General description:
The theory of structure and representations of complex semisimple
Lie algebras was developed towards the end of the nineteenth century,
and so is over a hundred years old.
It is an important basic subject in mathematics,
a sound knowledge of it being a must for research in
many diverse areas.
This AIS aims to develop such basics of the theory as the classification
of the algebras by means of root systems, the structure of an algebra in terms
of a Cartan subalgebra and root spaces,
complete reducibility of representations,
parametrization of the irreducible representations by means of highest weights,
and well known character formulas for representations. In addition,
we will introduce two important twentieth century off-shoots
of the theory:
(1) Chevalley groups and their basic properties;
(2) affine Kac-Moody Lie algebras and their
representations, up to the Kac-Weyl character formula and the proof
of the Macdonald identities.
Reference material: There are many texts on the subject, several of which may be termed classics (e.g., those by Bourbaki and Serre).

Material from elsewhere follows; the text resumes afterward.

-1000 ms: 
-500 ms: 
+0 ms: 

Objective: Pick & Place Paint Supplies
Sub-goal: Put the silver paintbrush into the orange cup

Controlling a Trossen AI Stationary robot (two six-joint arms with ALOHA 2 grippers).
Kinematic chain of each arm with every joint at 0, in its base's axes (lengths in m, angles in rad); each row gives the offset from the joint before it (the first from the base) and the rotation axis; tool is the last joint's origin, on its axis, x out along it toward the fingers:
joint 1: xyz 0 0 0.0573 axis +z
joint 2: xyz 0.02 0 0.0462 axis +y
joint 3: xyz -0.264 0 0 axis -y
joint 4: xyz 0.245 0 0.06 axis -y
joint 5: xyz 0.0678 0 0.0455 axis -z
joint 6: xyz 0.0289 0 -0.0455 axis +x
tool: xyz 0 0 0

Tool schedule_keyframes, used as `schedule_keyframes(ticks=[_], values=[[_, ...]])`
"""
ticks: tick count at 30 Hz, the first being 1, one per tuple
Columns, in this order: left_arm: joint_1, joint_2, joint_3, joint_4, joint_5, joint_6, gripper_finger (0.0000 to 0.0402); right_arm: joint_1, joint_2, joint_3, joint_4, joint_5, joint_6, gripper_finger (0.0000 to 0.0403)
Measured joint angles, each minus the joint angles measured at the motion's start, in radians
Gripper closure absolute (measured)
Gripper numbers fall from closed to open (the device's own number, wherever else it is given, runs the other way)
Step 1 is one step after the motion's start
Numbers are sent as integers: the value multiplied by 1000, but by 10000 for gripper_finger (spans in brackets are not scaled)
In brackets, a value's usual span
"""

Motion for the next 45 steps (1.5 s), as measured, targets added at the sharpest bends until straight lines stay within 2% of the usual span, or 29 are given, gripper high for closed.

While we would ideally not like to be tied to any one particular source, keeping in mind that the school is likely to be the first exposure to the subject for many participants, we will for the most part be following the standard text Introduction to Lie algebras and Representation Theory by Humphreys, which fortunately is now available in an affordable Indian paperback edition.
Conveners: Upendra Kulkarni (CMI), K. N. Raghavan (IMSc), S. Viswanath (IMSc).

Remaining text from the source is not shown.